Search the listing for the word "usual" and return each line that contains it.

### Information shown
......

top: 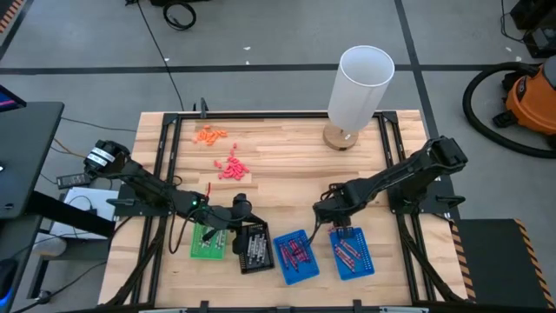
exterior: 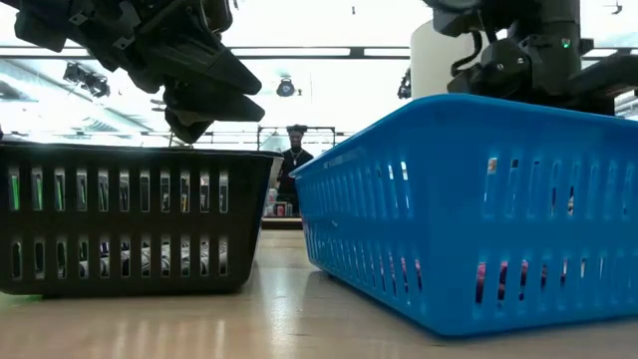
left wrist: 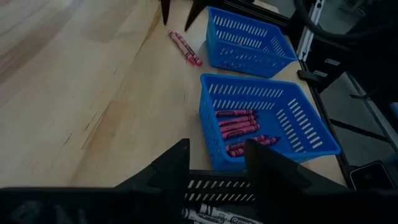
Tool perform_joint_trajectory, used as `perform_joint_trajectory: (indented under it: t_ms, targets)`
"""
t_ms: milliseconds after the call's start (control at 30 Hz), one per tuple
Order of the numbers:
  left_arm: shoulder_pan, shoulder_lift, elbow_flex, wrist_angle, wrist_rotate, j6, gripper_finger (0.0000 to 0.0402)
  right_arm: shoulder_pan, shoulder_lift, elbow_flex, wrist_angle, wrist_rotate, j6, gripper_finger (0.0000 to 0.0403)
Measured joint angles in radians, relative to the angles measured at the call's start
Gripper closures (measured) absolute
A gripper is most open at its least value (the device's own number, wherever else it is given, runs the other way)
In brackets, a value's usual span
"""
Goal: Sort crayons
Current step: Put the pink crayon into the right blue bin
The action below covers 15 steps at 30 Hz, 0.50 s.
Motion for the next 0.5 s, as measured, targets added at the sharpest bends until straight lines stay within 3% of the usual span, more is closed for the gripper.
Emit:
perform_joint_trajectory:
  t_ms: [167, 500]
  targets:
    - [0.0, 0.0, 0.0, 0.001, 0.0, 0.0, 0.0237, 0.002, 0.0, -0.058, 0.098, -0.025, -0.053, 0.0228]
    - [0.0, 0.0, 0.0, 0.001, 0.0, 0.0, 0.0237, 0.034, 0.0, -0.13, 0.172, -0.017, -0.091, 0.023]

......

### Reply to the exercise
In brackets, a value's usual span
Motion for the next 0.5 s, as measured, targets added at the sharpest bends until straight lines stay within 3% of the usual span, more is closed for the gripper.

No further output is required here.